OpenSearch/docs/reference/aggregations/bucket/adjacency-matrix-aggregatio...

[[search-aggregations-bucket-adjacency-matrix-aggregation]]
=== Adjacency Matrix Aggregation

A bucket aggregation returning a form of https://en.wikipedia.org/wiki/Adjacency_matrix[adjacency matrix].
The request provides a collection of named filter expressions, similar to the `filters` aggregation
request.
Each bucket in the response represents a non-empty cell in the matrix of intersecting filters.

Given filters named `A`, `B` and `C` the response would return buckets with the following names:


[options="header"]
|=======================
|  h|A   h|B  h|C
h|A |A   |A&B |A&C
h|B |    |B   |B&C
h|C |    |    |C
|=======================

The intersecting buckets e.g `A&C` are labelled using a combination of the two filter names separated by
the ampersand character. Note that the response does not also include a "C&A" bucket as this would be the
same set of documents as "A&C". The matrix is said to be _symmetric_ so we only return half of it. To do this we sort
the filter name strings and always use the lowest of a pair as the value to the left of the "&" separator.

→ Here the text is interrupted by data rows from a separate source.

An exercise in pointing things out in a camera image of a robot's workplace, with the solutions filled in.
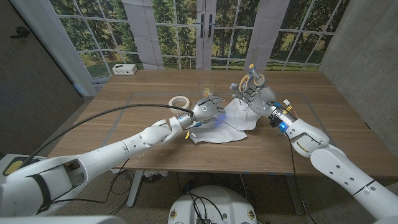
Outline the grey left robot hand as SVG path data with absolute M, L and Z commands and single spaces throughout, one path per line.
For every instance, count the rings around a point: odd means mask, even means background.
M 183 129 L 196 123 L 206 124 L 216 121 L 217 114 L 225 114 L 224 108 L 220 105 L 221 102 L 224 102 L 224 99 L 217 95 L 202 98 L 195 103 L 192 109 L 193 114 L 178 114 L 176 115 L 177 121 Z

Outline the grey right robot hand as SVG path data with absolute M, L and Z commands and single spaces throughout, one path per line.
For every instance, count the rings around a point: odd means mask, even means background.
M 239 83 L 232 83 L 234 98 L 245 102 L 251 111 L 270 120 L 273 128 L 283 133 L 297 120 L 282 105 L 278 104 L 275 93 L 266 85 L 265 76 L 250 68 Z

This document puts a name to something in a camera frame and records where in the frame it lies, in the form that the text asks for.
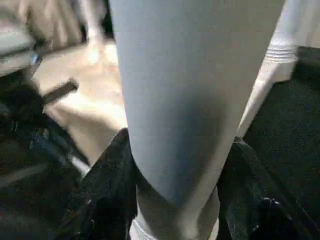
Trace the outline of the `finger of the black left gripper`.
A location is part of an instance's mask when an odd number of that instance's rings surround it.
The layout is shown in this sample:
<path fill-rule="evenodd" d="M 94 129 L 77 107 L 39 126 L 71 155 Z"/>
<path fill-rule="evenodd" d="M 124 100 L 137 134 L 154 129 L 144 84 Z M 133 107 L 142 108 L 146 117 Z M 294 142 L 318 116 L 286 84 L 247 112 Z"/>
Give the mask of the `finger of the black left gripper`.
<path fill-rule="evenodd" d="M 63 83 L 61 86 L 54 88 L 45 95 L 42 96 L 43 103 L 45 105 L 56 102 L 71 92 L 77 91 L 79 84 L 75 80 L 69 80 Z"/>

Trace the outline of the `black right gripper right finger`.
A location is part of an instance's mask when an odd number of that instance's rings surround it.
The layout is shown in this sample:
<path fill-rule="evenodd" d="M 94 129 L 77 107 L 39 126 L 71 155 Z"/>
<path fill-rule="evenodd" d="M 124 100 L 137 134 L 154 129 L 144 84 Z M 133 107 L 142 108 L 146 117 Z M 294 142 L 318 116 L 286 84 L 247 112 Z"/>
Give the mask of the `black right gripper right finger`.
<path fill-rule="evenodd" d="M 318 240 L 320 228 L 254 149 L 234 138 L 217 182 L 219 240 Z"/>

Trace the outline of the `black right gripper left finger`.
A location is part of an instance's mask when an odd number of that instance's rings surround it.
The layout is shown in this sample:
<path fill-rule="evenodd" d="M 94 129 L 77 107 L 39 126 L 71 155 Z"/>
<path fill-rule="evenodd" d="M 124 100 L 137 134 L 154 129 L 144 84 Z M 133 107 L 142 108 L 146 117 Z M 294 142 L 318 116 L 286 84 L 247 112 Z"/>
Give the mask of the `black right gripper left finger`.
<path fill-rule="evenodd" d="M 129 240 L 138 214 L 137 167 L 122 128 L 70 199 L 57 240 Z"/>

An alternative `separator` parameter can be passed in the request if clients wish to use a separator string
other than the default of the ampersand.


Example:

[source,js]
--------------------------------------------------
PUT /emails/_doc/_bulk?refresh
{ "index" : { "_id" : 1 } }
{ "accounts" : ["hillary", "sidney"]}
{ "index" : { "_id" : 2 } }
{ "accounts" : ["hillary", "donald"]}
{ "index" : { "_id" : 3 } }
{ "accounts" : ["vladimir", "donald"]}

GET emails/_search
{
  "size": 0,
  "aggs" : {
    "interactions" : {
      "adjacency_matrix" : {
        "filters" : {
          "grpA" : { "terms" : { "accounts" : ["hillary", "sidney"] }},
          "grpB" : { "terms" : { "accounts" : ["donald", "mitt"] }},
          "grpC" : { "terms" : { "accounts" : ["vladimir", "nigel"] }}
        }
      }
    }
  }
}
--------------------------------------------------
// CONSOLE

In the above example, we analyse email messages to see which groups of individuals
have exchanged messages.
We will get counts for each group individually and also a count of messages for pairs
of groups that have recorded interactions.

Response:

[source,js]
--------------------------------------------------
{
  "took": 9,
  "timed_out": false,
  "_shards": ...,
  "hits": ...,
  "aggregations": {
    "interactions": {
      "buckets": [
        {
          "key":"grpA",
          "doc_count": 2
        },
        {
          "key":"grpA&grpB",
          "doc_count": 1
        },
        {
          "key":"grpB",
          "doc_count": 2
        },
        {
          "key":"grpB&grpC",
          "doc_count": 1
        },
        {
          "key":"grpC",
          "doc_count": 1
        }
      ]
    }
  }
}
--------------------------------------------------
// TESTRESPONSE[s/"took": 9/"took": $body.took/]
// TESTRESPONSE[s/"_shards": \.\.\./"_shards": $body._shards/]
// TESTRESPONSE[s/"hits": \.\.\./"hits": $body.hits/]

==== Usage
On its own this aggregation can provide all of the data required to create an undirected weighted graph.
However, when used with child aggregations such as a `date_histogram` the results can provide the
additional levels of data required to perform https://en.wikipedia.org/wiki/Dynamic_network_analysis[dynamic network analysis]
where examining interactions _over time_ becomes important.

==== Limitations
For N filters the matrix of buckets produced can be N²/2 and so there is a default maximum
imposed of 100 filters . This setting can be changed using the `index.max_adjacency_matrix_filters` index-level setting.